■ **BRIEF**:
Please give the lines below again exactly as they stand, from the one that contains "Whereabouts is the clear" up to and including the one that contains "right hand: (215, 83), depth 77 cm", leaving all pictures out.
##### LISTED RECORDS #####
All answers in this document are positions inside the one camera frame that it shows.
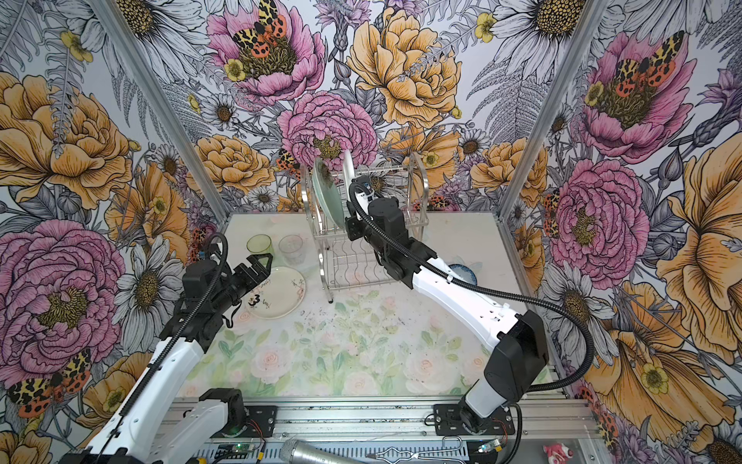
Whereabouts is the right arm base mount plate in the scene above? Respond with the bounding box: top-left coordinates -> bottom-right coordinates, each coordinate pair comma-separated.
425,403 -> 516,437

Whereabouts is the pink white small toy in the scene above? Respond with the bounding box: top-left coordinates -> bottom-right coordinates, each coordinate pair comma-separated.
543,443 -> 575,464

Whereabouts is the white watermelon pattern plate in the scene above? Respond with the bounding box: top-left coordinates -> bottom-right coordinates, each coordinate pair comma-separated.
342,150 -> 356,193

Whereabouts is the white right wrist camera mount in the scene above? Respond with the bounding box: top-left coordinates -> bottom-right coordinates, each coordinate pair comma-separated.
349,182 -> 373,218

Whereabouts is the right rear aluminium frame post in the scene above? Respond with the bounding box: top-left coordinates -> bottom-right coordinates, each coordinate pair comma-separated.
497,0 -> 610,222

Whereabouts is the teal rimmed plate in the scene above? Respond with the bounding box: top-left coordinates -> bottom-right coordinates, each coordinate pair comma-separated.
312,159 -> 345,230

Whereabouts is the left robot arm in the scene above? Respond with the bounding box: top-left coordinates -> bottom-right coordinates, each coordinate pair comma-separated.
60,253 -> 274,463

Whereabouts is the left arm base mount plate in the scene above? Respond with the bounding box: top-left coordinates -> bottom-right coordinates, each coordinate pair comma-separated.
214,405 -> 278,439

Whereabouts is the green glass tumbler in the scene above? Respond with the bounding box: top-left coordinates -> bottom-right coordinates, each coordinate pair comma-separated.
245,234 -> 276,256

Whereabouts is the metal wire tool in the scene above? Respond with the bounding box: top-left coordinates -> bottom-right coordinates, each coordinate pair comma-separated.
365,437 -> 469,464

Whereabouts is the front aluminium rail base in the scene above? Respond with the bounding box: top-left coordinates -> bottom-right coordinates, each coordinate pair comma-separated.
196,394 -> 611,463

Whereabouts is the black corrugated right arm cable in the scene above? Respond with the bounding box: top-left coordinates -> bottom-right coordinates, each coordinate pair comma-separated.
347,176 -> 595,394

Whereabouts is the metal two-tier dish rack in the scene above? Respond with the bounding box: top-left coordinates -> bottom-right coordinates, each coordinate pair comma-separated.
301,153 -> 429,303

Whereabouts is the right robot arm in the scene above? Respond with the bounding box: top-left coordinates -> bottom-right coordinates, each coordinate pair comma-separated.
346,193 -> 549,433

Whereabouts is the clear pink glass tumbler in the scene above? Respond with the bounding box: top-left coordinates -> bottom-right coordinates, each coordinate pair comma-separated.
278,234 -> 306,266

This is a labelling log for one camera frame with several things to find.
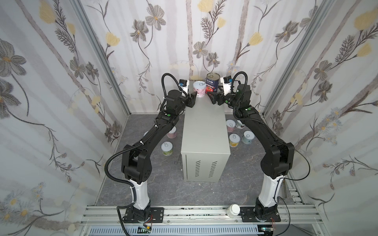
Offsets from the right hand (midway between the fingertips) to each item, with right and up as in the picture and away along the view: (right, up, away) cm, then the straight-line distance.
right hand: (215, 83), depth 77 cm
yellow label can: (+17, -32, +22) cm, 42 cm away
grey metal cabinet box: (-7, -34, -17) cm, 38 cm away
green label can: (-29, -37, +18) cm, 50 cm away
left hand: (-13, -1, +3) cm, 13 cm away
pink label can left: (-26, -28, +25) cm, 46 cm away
#####
##### LISTED RECORDS #####
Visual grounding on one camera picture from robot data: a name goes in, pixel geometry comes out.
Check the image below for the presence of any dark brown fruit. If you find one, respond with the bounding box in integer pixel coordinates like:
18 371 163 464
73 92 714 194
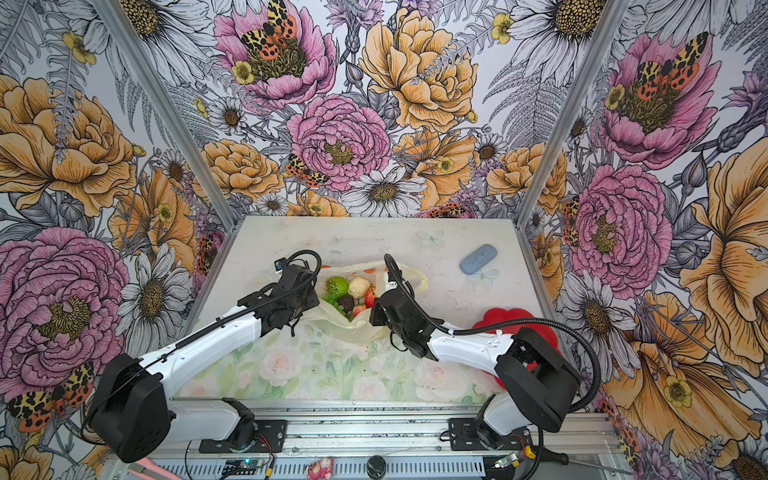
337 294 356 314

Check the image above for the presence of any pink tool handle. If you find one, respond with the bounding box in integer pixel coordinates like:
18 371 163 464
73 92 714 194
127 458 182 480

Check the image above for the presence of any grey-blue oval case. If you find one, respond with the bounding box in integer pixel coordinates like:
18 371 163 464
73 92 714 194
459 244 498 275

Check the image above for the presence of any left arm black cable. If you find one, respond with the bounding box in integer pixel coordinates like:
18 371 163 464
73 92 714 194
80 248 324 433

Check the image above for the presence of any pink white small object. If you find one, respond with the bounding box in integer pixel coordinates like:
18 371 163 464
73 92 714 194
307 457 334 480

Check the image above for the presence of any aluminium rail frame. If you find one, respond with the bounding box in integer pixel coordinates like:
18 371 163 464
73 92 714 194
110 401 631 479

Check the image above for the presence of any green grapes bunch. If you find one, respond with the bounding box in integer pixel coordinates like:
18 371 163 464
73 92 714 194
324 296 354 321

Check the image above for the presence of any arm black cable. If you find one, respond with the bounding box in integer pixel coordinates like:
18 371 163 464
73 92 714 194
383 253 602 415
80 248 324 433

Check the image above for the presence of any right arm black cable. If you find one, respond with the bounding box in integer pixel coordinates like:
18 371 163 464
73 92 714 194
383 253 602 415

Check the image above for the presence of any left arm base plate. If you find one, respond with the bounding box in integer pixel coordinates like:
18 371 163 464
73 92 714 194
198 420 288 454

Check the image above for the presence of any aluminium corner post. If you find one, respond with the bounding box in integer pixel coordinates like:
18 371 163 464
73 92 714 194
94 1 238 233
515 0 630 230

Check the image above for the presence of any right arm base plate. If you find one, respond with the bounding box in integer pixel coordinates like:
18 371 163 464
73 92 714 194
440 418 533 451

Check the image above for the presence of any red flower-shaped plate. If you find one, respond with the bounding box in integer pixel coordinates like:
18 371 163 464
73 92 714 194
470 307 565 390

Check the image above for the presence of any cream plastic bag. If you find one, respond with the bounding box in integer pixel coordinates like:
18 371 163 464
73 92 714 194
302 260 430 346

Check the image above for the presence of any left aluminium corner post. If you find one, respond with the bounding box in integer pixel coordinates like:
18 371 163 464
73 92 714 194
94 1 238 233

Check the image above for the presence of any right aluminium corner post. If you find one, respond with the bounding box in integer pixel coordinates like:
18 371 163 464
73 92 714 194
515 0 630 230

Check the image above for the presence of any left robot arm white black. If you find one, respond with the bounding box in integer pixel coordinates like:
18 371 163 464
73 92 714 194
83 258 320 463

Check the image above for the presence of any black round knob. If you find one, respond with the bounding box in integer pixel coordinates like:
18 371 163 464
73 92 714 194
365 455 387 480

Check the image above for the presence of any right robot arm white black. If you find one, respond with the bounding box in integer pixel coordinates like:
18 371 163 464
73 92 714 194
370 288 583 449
#####
■ **COMPLETED EXERCISE**:
Whereabouts is the clear pink glass tumbler in the scene above? Respond with the bounding box: top-left coordinates -> bottom-right coordinates, each coordinate pair comma-separated.
278,234 -> 306,266

This is a labelling log for one camera frame with several things to find.
Offsets from the right hand (midway between the fingertips) to each item, with right and up as in the picture and away along the view: (right, up, away) cm, then the straight-line distance.
right hand: (215, 83), depth 77 cm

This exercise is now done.